Dans sa piaule du quartier de la Medina, Abdou attend, l’estomac noué, que les agents des services d’émigration viennent le chercher. Une semaine plus tôt, il a reçu sur son smartphone une convocation de leur part, qu’il a préféré ignorer. Mais maintenant, il le sait, ils ne tarderont plus à venir frapper à sa porte pour l’emmener dans un centre de transit, avant d’être embarqué de force dans un avion. Destination finale : la France. En vertu des accords passés entre le Sénégal et l’ancienne puissance coloniale, il n’a pas le droit de se soustraire à ce « transfèrement démographique ». Pour comprendre, il faut remonter aux années 2000, lorsque, pour la première fois, des scientifiques ont tiré la sonnette d’alarme : selon eux, l’abus de pesticides dans l’agriculture européenne – et notamment hexagonale – menaçait la fertilité des habitants. Las, les impératifs de productivité prenant le pas sur les problématiques de santé, rien n’a été fait pour réduire la présence de perturbateurs endocriniens dans l’environnement et, inexorablement, la qualité du sperme des Français a décliné, menaçant le renouvellement des générations. Population vieillissante, manque de main-d’œuvre… En quête de reproducteurs et de travailleurs, Paris s’est tourné vers l’Afrique pour compenser son solde démographique négatif. En partenariat avec plusieurs pays francophones, les autorités ont mis en place des programmes d’immigration, changeant radicalement de politique après des années passées à tenter de juguler les flux humains en provenance du continent – à l’époque, les grands-parents d’Abdou avaient eux-mêmes été refoulés. Mais entre-temps, le contexte a bien changé. Affectée par ce déclin démographique, l’économie française est devenue moribonde, tandis que les pays africains continuaient d’afficher une croissance insolente. Résultat : pour de nombreux jeunes comme Abdou, l’émigration ne fait plus rêver depuis longtemps – il vaut mieux vivre au pays –, si bien que les départs volontaires se tarissent. Impensable pour la France qui, petit à petit, a commencé à corrompre les pouvoirs africains afin d’instaurer avec eux des accords secrets de déportation de populations auxquels les armées locales, sous-traitantes zélées de la sale besogne, participent activement. Conséquences : l’Afrique voit le retour des dictatures encouragées par (et inféodées à) la France, tandis que le continent est une nouvelle fois, deux cents ans après la fin de la traite négrière, vidé de ses forces vives.

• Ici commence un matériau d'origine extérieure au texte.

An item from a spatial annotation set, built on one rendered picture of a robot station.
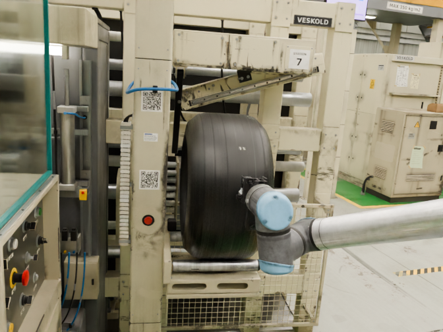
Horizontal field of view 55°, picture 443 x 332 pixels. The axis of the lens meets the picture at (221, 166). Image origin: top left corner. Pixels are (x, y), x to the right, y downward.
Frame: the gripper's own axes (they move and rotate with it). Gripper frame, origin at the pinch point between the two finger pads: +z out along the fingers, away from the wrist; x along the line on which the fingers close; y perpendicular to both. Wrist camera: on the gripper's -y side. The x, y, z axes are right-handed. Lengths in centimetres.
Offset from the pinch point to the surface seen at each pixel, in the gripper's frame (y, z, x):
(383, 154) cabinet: -14, 403, -287
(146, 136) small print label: 16.5, 19.1, 33.2
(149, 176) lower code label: 1.6, 20.8, 31.5
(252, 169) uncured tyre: 7.7, 2.8, -2.9
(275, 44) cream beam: 56, 41, -19
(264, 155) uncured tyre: 12.5, 6.0, -7.5
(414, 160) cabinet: -19, 383, -320
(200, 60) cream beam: 48, 42, 13
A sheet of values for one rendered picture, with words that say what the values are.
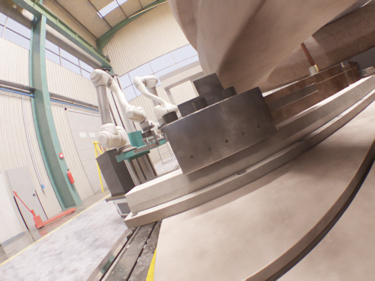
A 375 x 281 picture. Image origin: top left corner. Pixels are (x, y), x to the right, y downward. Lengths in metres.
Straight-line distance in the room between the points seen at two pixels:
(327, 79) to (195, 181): 1.72
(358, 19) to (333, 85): 3.22
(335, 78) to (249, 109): 1.52
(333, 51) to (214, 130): 4.25
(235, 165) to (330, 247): 0.56
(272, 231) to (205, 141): 0.42
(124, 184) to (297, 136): 1.70
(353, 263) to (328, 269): 0.04
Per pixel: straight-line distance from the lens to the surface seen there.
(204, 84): 0.82
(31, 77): 9.88
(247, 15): 0.57
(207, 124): 0.66
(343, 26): 4.94
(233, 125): 0.67
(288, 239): 0.39
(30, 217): 6.95
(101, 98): 1.59
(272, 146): 0.83
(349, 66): 3.74
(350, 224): 0.40
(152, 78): 2.16
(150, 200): 0.81
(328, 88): 2.00
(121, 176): 1.93
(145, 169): 2.02
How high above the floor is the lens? 0.58
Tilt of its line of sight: level
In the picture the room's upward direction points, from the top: 24 degrees counter-clockwise
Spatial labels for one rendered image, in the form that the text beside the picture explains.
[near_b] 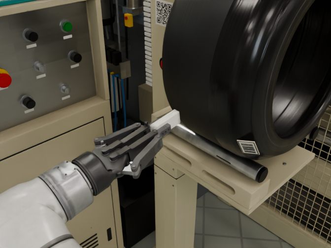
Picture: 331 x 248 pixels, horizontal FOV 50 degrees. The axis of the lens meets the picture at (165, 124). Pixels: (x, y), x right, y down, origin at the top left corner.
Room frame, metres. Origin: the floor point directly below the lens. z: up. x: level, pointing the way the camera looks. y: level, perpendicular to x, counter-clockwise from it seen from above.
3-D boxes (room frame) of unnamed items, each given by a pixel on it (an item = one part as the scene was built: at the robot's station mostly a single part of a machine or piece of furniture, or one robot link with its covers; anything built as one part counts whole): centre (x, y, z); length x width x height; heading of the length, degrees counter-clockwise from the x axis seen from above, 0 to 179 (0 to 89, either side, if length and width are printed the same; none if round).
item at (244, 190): (0.83, -0.13, 0.84); 0.36 x 0.09 x 0.06; 43
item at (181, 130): (0.83, -0.13, 0.90); 0.35 x 0.05 x 0.05; 43
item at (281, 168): (0.93, -0.23, 0.80); 0.37 x 0.36 x 0.02; 133
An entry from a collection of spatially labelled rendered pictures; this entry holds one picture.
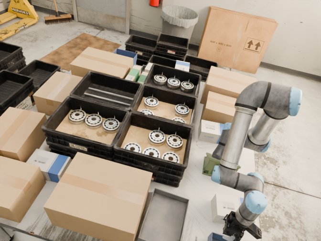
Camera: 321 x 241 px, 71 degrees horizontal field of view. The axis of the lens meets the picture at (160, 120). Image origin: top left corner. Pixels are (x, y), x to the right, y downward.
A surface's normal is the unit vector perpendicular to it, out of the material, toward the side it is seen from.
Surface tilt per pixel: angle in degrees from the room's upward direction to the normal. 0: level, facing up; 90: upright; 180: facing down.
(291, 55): 90
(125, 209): 0
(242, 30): 80
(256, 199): 6
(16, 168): 0
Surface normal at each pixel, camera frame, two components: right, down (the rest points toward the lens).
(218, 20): -0.21, 0.54
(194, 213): 0.14, -0.70
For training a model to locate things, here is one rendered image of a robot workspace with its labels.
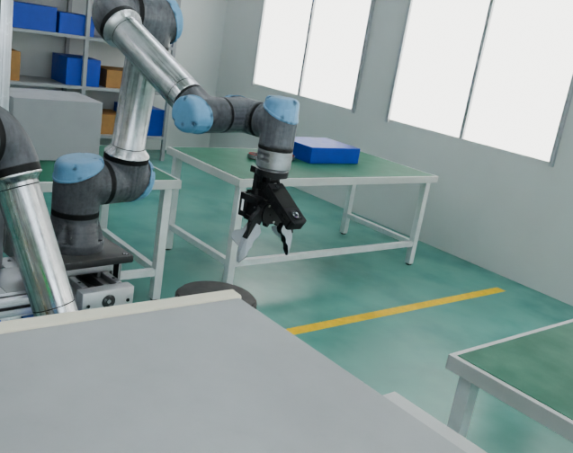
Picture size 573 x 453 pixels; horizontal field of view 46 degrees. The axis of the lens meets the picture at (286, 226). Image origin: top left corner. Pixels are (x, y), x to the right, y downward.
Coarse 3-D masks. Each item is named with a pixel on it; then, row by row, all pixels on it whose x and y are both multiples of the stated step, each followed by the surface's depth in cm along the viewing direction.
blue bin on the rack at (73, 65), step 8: (56, 56) 703; (64, 56) 687; (72, 56) 702; (80, 56) 718; (56, 64) 704; (64, 64) 687; (72, 64) 686; (80, 64) 691; (88, 64) 696; (96, 64) 701; (56, 72) 705; (64, 72) 688; (72, 72) 688; (80, 72) 693; (88, 72) 698; (96, 72) 704; (56, 80) 707; (64, 80) 690; (72, 80) 691; (80, 80) 696; (88, 80) 701; (96, 80) 706
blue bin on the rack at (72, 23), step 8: (64, 16) 666; (72, 16) 671; (80, 16) 676; (56, 24) 673; (64, 24) 669; (72, 24) 673; (80, 24) 678; (64, 32) 671; (72, 32) 676; (80, 32) 681
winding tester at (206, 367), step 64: (64, 320) 69; (128, 320) 72; (192, 320) 75; (256, 320) 78; (0, 384) 57; (64, 384) 59; (128, 384) 60; (192, 384) 62; (256, 384) 64; (320, 384) 66; (0, 448) 49; (64, 448) 50; (128, 448) 52; (192, 448) 53; (256, 448) 54; (320, 448) 55; (384, 448) 57; (448, 448) 58
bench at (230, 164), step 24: (216, 168) 427; (240, 168) 438; (312, 168) 477; (336, 168) 491; (360, 168) 506; (384, 168) 523; (408, 168) 541; (240, 192) 415; (240, 216) 421; (168, 240) 488; (192, 240) 460; (408, 240) 544; (240, 264) 434; (408, 264) 546
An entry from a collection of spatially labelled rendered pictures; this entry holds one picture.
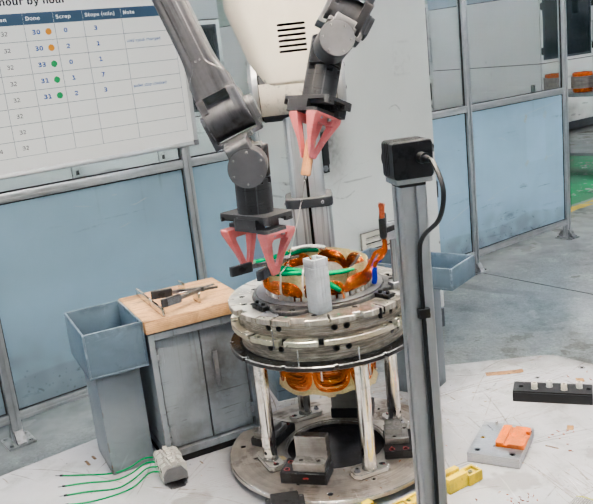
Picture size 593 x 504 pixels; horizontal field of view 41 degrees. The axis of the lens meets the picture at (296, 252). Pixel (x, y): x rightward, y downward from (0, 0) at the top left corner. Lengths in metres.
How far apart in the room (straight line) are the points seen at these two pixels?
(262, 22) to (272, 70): 0.10
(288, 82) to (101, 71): 1.91
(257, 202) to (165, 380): 0.43
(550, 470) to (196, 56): 0.88
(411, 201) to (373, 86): 2.94
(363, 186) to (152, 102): 1.05
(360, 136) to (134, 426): 2.45
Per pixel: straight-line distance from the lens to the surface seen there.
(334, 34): 1.27
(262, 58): 1.72
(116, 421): 1.50
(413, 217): 0.84
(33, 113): 3.43
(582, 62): 12.13
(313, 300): 1.24
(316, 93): 1.31
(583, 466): 1.44
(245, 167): 1.12
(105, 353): 1.43
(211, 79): 1.20
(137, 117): 3.61
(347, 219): 3.69
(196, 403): 1.51
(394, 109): 3.86
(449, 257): 1.65
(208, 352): 1.49
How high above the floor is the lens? 1.50
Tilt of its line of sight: 14 degrees down
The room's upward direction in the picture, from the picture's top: 6 degrees counter-clockwise
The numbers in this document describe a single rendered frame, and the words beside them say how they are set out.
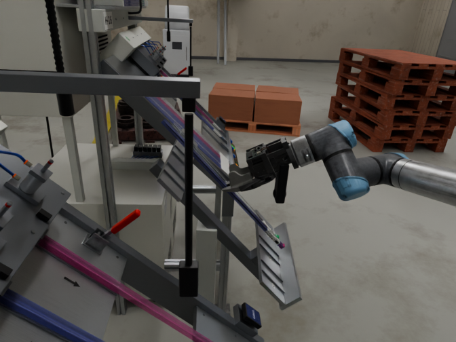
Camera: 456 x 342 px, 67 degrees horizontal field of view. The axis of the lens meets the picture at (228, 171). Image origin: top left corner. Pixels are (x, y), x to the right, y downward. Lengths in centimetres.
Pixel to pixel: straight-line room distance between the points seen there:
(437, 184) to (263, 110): 351
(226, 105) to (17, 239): 387
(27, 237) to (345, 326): 167
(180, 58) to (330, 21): 542
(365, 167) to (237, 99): 344
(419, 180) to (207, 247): 57
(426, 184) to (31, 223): 74
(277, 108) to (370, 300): 269
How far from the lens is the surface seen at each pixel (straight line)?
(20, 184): 55
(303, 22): 1111
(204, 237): 99
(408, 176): 87
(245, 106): 424
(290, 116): 427
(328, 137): 87
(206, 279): 110
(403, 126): 426
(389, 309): 214
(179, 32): 750
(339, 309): 203
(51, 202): 57
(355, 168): 85
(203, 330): 74
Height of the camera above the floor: 141
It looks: 26 degrees down
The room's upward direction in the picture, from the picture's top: 3 degrees clockwise
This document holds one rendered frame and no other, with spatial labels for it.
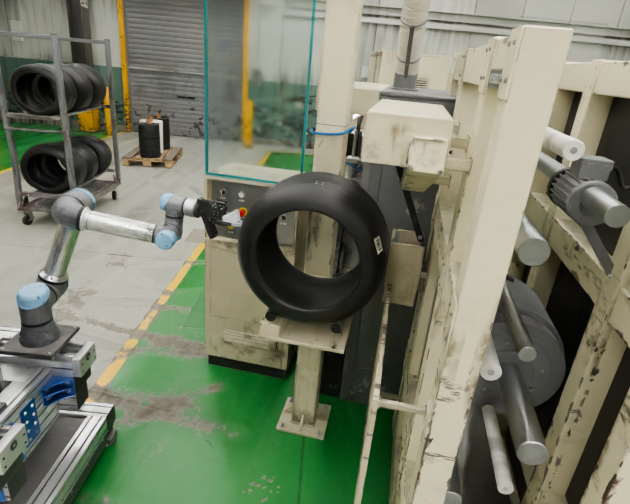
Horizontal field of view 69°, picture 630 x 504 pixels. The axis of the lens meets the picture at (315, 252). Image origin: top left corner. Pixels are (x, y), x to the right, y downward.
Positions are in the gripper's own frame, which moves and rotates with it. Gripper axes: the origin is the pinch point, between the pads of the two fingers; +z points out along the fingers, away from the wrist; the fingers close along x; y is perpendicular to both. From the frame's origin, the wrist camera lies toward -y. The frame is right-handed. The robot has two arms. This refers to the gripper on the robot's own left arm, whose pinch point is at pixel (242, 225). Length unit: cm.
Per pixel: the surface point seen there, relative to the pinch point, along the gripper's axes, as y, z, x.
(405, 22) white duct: 88, 44, 67
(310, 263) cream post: -22.8, 27.1, 28.2
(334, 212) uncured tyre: 18.7, 37.5, -12.4
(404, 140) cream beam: 52, 55, -33
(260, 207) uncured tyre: 13.3, 9.6, -10.7
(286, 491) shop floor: -122, 43, -16
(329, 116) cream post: 46, 23, 29
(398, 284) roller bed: -19, 69, 21
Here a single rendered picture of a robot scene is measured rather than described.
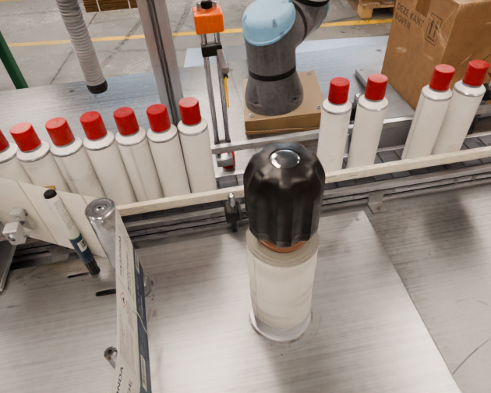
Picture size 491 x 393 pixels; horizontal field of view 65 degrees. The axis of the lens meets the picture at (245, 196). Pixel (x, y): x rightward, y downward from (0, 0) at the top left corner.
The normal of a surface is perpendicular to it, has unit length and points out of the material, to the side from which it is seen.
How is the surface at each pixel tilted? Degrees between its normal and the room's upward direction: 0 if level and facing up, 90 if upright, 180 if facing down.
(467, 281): 0
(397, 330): 0
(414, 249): 0
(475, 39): 90
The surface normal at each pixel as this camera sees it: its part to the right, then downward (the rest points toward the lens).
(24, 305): -0.05, -0.70
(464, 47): 0.18, 0.69
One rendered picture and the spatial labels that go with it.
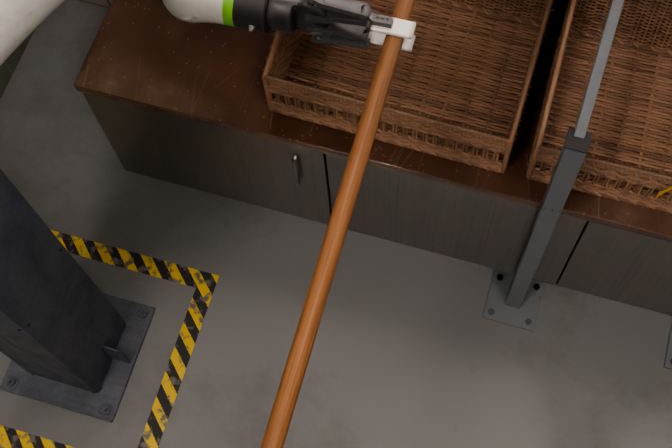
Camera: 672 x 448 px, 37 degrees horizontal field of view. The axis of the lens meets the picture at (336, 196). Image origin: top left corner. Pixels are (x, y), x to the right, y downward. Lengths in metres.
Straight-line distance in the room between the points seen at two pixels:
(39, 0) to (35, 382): 1.64
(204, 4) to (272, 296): 1.22
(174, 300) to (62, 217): 0.42
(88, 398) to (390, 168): 1.04
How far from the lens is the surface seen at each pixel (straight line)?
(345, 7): 1.62
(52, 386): 2.77
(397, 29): 1.63
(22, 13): 1.31
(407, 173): 2.23
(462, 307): 2.71
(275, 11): 1.65
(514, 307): 2.72
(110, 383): 2.73
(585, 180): 2.18
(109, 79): 2.40
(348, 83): 2.30
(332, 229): 1.49
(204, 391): 2.68
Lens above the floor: 2.58
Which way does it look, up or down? 66 degrees down
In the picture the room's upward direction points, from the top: 6 degrees counter-clockwise
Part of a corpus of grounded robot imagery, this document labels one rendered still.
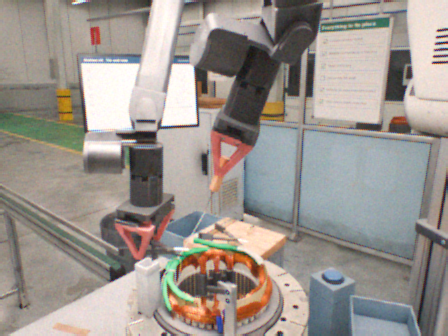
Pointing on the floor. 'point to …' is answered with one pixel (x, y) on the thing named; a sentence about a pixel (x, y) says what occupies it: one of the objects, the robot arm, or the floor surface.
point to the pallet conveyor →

Précédent historique : Au début des années 2010, c’est entre l’Angola et le Portugal que les rôles se sont ainsi inversés. Médias, banques, télécoms, énergie… Isabel dos Santos, femme la plus riche d’Afrique et fille du président angolais José Eduardo dos Santos, a acquis de nombreuses participations dans des sociétés portugaises parfois au bord de la faillite.

Précédent historique : De 1963 à 1981, 1 600 Réunionnais âgés de 6 mois à 20 ans furent exilés en métropole afin de repeupler des départements ruraux. Une opération orchestrée par Michel Debré, ancien Premier ministre de Charles de Gaulle et alors député de la Réunion. Plus de 72 000 adultes furent également expédiés en France pour y travailler. n

« Souhaitezvous que le nord de la France soit placé sous tutelle algérienne ? »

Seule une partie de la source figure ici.